* **EXERCISE**
Restate verbatim the span of lines below between the line with "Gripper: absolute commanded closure" and the line with "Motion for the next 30", including those two lines, and only that span.

* **SUPPLIED INFORMATION**
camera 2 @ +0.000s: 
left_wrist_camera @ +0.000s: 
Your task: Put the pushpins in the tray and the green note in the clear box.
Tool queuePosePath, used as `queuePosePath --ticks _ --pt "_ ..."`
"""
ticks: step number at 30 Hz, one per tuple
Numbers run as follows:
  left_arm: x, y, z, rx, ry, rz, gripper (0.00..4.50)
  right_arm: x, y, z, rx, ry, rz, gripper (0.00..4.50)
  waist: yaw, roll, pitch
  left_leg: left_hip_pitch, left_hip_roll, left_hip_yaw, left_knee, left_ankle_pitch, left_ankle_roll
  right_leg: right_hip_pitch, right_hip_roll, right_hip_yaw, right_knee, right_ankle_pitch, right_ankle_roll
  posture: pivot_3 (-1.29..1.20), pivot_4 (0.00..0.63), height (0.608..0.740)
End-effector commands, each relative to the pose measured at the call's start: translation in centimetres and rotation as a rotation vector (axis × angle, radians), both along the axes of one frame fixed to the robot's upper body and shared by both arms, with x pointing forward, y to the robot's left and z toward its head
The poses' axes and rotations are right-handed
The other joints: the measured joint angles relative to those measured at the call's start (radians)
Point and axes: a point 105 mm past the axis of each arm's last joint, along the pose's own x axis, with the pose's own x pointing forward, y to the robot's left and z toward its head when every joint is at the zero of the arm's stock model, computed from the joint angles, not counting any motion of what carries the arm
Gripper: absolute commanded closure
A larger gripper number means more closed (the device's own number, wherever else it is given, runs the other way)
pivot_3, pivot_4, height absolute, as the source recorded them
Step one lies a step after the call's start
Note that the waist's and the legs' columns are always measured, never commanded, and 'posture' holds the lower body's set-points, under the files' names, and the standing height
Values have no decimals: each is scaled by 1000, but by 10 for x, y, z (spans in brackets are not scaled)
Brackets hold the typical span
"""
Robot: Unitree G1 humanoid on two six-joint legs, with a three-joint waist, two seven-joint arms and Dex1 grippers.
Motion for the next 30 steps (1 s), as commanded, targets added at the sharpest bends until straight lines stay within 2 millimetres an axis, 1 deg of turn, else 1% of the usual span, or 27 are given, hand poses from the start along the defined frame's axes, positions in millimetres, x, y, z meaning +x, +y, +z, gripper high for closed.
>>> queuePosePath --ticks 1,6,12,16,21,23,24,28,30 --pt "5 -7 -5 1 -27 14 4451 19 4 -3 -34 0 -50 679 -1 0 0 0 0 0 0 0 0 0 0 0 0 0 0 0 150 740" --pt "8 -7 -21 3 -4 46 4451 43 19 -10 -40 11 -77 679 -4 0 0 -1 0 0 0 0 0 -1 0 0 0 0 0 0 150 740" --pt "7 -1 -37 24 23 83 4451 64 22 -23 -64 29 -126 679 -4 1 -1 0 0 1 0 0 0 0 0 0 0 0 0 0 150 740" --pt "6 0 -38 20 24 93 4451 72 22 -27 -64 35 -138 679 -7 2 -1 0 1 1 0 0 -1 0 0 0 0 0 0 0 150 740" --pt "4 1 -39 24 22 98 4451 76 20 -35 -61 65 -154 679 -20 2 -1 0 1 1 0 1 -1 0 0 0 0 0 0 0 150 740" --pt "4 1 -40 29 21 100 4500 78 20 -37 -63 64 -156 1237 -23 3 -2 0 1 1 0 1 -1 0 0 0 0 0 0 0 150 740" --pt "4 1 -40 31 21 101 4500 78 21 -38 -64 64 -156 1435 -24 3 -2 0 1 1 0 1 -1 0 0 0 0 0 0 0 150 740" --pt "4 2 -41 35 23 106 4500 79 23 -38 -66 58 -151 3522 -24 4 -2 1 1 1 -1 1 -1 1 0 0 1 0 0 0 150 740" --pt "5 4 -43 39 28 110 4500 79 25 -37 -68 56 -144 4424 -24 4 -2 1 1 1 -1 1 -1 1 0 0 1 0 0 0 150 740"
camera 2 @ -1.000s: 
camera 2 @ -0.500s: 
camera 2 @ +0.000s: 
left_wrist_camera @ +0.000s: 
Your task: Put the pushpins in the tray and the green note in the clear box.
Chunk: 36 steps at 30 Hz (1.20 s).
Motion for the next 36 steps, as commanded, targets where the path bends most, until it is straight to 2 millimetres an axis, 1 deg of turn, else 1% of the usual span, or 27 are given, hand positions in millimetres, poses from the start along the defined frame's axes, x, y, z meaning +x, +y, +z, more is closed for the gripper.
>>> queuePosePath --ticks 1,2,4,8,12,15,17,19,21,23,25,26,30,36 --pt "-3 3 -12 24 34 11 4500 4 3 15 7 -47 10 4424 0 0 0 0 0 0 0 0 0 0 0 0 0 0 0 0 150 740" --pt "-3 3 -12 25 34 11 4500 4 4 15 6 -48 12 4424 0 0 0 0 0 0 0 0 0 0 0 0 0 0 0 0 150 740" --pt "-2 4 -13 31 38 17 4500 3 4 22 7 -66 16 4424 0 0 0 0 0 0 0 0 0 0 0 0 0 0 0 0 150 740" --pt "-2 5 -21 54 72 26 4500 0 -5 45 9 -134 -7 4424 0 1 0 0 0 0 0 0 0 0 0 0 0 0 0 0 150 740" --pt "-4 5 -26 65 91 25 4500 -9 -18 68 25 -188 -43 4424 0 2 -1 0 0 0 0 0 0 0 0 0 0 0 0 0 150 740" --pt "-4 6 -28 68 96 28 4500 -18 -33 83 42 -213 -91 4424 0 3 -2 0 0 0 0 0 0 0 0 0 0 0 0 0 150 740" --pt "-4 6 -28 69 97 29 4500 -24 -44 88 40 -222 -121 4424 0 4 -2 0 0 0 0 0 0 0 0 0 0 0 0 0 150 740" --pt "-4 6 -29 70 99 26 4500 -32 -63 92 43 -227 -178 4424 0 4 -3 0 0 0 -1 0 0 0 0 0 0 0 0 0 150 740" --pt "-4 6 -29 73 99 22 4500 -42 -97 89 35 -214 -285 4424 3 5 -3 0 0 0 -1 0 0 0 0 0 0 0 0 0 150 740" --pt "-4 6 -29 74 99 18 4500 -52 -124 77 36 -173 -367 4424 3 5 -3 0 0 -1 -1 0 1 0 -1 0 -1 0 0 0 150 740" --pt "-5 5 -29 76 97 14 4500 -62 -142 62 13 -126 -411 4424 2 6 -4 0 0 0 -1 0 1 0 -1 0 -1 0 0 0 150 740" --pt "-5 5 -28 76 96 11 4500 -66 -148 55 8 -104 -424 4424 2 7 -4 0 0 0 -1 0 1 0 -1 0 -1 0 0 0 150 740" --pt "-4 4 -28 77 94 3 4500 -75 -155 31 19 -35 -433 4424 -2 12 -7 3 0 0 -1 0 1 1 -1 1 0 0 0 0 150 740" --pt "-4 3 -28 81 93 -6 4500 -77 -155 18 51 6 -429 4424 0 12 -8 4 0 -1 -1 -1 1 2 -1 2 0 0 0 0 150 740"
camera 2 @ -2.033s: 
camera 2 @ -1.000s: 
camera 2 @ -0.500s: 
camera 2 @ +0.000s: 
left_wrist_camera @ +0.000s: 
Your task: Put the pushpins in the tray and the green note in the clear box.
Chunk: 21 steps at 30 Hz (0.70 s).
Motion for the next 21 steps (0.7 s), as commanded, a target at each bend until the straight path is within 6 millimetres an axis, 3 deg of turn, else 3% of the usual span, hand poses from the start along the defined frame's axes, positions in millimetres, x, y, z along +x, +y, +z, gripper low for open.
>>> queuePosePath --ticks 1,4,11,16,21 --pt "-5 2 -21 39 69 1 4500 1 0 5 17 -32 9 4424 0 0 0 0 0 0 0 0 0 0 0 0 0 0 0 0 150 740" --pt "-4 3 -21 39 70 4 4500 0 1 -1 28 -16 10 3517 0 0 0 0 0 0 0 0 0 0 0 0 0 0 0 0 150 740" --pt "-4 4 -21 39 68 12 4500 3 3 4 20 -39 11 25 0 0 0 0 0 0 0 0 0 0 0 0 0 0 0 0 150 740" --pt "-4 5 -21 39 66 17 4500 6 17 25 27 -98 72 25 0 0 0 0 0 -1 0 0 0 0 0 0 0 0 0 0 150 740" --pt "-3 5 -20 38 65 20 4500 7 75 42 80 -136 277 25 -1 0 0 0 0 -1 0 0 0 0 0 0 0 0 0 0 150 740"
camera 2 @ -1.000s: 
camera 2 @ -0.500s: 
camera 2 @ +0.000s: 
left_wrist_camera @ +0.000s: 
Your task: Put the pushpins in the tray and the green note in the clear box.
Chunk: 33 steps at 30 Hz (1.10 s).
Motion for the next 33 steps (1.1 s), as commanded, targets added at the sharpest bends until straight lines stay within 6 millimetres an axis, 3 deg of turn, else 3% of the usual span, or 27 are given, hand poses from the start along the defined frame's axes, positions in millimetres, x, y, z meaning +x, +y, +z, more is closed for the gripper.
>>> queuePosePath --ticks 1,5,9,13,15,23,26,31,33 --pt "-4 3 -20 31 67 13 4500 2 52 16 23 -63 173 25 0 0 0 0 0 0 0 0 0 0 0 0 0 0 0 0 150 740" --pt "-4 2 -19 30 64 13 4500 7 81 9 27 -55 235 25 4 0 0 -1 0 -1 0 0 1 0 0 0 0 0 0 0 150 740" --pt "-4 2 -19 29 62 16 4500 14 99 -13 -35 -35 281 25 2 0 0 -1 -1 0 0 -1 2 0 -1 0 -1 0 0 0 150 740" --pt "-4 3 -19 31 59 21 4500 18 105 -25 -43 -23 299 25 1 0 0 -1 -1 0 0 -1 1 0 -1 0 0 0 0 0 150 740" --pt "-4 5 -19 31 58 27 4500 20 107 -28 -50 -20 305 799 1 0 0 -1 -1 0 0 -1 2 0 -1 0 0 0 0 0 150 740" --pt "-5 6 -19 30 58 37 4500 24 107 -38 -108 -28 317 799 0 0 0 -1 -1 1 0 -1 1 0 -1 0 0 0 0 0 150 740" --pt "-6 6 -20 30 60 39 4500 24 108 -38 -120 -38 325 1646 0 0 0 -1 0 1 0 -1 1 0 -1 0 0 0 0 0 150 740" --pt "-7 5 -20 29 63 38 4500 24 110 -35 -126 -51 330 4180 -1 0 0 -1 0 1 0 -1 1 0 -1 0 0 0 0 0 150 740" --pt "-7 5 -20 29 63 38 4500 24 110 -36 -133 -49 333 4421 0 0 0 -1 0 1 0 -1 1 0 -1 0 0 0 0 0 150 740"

* **RESPONSE AREA**
Gripper: absolute commanded closure
A larger gripper number means more closed (the device's own number, wherever else it is given, runs the other way)
pivot_3, pivot_4, height absolute, as the source recorded them
Step one lies a step after the call's start
Note that the waist's and the legs' columns are always measured, never commanded, and 'posture' holds the lower body's set-points, under the files' names, and the standing height
Values have no decimals: each is scaled by 1000, but by 10 for x, y, z (spans in brackets are not scaled)
Brackets hold the typical span
"""
Robot: Unitree G1 humanoid on two six-joint legs, with a three-joint waist, two seven-joint arms and Dex1 grippers.
Motion for the next 30 steps (1 s), as commanded, targets added at the sharpest bends until straight lines stay within 2 millimetres an axis, 1 deg of turn, else 1% of the usual span, or 27 are given, hand poses from the start along the defined frame's axes, positions in millimetres, x, y, z meaning +x, +y, +z, gripper high for closed.

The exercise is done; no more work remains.